Hoodie Hoo! A Prize in hopes of spring.

Hoodie Hoo is a new, made up holiday that encapsulates most people’s desire for winter to end and spring to come! (Click the Hoodie Hoo link if you want to find out a little more.) It arrives February 20 in the Northern Hemisphere, 30 days before the first day of spring. Is it Hoo Doo? Well, only if you think it works. It’s probably just a great way to blow off pent-up frustration at frigid temperatures, slush, icy roads, and brown snow banks. It can make you feel better emotionally.
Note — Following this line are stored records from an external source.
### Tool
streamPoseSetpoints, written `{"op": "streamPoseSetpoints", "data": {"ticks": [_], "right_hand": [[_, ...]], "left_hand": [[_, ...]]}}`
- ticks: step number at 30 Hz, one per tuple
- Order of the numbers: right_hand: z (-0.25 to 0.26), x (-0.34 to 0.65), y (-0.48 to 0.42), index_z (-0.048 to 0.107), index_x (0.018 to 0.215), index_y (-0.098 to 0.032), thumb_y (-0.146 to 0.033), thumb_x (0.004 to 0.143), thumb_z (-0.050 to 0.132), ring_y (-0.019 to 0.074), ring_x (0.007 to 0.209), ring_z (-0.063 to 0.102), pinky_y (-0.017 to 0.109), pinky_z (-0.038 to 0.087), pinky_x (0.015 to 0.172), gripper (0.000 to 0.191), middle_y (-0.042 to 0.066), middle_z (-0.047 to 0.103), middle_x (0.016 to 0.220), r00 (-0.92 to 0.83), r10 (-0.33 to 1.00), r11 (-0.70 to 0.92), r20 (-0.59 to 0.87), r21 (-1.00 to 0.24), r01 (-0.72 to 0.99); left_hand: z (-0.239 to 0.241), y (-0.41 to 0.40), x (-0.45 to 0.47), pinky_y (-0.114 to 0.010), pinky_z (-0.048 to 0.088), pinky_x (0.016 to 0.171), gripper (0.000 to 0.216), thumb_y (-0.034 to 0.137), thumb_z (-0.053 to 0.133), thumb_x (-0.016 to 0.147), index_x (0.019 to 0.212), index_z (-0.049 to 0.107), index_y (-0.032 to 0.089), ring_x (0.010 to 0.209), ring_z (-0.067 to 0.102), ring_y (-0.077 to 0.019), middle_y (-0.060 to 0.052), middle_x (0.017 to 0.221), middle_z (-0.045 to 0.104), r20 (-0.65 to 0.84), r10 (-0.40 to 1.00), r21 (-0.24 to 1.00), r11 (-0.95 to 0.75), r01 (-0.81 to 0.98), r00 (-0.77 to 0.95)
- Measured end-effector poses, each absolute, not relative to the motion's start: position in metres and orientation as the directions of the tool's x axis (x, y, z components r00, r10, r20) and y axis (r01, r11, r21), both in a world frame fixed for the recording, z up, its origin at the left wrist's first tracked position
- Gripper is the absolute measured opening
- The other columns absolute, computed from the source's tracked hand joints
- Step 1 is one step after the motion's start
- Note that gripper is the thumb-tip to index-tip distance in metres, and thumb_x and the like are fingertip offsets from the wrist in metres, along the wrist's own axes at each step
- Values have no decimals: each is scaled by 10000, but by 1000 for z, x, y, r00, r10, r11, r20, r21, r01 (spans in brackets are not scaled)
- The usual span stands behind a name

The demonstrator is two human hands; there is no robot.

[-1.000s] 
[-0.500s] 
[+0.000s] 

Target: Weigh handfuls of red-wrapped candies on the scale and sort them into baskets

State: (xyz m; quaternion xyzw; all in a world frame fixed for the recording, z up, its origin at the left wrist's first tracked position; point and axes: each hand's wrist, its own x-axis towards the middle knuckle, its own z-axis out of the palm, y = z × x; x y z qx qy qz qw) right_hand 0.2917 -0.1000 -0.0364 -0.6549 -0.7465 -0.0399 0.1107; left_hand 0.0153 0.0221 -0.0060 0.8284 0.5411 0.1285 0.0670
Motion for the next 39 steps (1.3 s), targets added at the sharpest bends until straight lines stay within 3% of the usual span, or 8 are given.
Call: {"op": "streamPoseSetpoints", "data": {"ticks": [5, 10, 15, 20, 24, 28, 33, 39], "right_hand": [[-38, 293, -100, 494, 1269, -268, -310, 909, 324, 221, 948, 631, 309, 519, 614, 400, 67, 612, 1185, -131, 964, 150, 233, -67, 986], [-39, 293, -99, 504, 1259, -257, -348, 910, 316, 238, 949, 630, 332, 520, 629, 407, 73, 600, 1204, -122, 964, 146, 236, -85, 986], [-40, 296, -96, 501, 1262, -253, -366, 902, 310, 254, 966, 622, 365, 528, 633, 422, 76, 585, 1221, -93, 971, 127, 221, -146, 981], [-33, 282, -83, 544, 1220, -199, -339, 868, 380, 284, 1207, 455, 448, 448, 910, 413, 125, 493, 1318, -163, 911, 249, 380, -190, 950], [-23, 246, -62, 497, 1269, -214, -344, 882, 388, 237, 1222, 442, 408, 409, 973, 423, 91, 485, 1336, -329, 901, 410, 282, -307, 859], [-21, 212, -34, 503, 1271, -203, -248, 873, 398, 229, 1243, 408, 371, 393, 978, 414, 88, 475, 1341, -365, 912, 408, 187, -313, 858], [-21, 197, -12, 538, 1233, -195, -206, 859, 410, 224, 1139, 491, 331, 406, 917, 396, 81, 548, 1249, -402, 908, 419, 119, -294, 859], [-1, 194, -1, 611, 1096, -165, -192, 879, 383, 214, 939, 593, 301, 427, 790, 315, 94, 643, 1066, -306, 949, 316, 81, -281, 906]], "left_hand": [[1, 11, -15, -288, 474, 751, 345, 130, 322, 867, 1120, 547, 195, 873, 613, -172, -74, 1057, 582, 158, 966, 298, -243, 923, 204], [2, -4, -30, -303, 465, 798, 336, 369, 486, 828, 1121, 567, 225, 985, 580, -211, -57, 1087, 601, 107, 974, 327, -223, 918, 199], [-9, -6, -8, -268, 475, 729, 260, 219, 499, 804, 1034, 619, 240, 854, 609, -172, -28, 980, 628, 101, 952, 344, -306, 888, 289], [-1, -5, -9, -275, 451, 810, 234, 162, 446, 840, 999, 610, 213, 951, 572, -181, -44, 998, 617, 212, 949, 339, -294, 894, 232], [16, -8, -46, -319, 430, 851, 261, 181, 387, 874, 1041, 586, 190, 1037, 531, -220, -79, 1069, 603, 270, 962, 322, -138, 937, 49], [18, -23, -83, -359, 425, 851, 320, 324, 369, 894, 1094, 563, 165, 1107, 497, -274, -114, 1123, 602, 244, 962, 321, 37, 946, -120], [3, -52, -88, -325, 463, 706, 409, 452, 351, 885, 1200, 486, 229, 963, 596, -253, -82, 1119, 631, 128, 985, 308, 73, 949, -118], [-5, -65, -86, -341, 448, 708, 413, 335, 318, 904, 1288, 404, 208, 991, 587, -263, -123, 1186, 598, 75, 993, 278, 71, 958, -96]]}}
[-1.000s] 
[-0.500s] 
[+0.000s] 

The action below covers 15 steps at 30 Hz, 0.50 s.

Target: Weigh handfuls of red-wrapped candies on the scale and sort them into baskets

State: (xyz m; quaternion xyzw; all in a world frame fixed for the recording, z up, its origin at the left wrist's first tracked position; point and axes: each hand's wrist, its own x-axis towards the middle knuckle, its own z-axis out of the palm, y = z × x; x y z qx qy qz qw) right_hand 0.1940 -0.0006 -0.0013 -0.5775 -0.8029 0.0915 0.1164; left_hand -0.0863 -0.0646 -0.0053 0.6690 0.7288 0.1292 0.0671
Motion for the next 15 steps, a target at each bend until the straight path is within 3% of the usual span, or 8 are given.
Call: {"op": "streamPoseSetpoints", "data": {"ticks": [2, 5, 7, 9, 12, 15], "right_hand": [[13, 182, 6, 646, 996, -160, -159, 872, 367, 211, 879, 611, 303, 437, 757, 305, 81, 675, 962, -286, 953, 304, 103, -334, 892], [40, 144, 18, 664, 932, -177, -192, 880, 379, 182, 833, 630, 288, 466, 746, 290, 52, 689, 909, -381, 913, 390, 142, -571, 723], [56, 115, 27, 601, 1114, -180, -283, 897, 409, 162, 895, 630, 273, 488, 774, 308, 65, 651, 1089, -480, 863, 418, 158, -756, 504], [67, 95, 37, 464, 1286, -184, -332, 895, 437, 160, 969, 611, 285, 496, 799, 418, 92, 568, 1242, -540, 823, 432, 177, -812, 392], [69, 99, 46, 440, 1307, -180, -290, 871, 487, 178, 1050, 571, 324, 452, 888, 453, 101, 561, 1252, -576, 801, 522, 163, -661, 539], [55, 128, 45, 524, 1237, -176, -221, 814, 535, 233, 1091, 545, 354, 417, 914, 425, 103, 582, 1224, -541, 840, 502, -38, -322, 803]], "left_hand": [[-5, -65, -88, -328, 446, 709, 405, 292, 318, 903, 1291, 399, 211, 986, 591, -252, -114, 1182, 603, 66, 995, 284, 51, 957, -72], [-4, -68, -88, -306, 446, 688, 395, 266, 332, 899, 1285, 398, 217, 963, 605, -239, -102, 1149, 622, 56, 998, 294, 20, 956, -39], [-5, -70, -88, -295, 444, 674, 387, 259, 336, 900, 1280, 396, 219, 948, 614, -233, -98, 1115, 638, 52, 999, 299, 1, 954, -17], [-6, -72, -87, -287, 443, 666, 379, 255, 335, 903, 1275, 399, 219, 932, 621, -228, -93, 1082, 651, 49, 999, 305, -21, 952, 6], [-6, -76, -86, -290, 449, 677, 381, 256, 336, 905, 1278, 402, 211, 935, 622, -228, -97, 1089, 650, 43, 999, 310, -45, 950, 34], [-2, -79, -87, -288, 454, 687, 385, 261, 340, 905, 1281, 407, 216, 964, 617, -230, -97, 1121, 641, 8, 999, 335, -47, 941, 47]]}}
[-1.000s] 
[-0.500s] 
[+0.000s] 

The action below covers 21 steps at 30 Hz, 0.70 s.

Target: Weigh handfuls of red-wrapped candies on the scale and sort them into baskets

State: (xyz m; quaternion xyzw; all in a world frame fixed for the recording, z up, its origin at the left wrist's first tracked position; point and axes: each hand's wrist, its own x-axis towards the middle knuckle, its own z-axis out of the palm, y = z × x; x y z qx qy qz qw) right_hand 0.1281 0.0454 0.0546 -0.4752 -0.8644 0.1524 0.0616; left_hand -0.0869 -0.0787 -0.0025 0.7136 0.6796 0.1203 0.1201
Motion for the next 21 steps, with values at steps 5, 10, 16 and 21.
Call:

My birthday comes amid the Hoodiest low point of February, and I’ve always felt its sting. This time of year can be like a punch in the gut. I’ll try to counter act that with a hopeful goodie/prize. It retails at ElizabethArden.com for $20, and smells quite nice–floral with a little spiciness: Sunflowers. Fragrance-phobic? Here are a few reviews of the fragrance by some people who tried it.

It’s a nice way to brighten your Hoodie days in hopes of spring–And also makes a nice Hoodie Hoo season gift for a friend, mom, girlfriend, grandma, aunt, or wife… or adventurous male who enjoys floral spring scents.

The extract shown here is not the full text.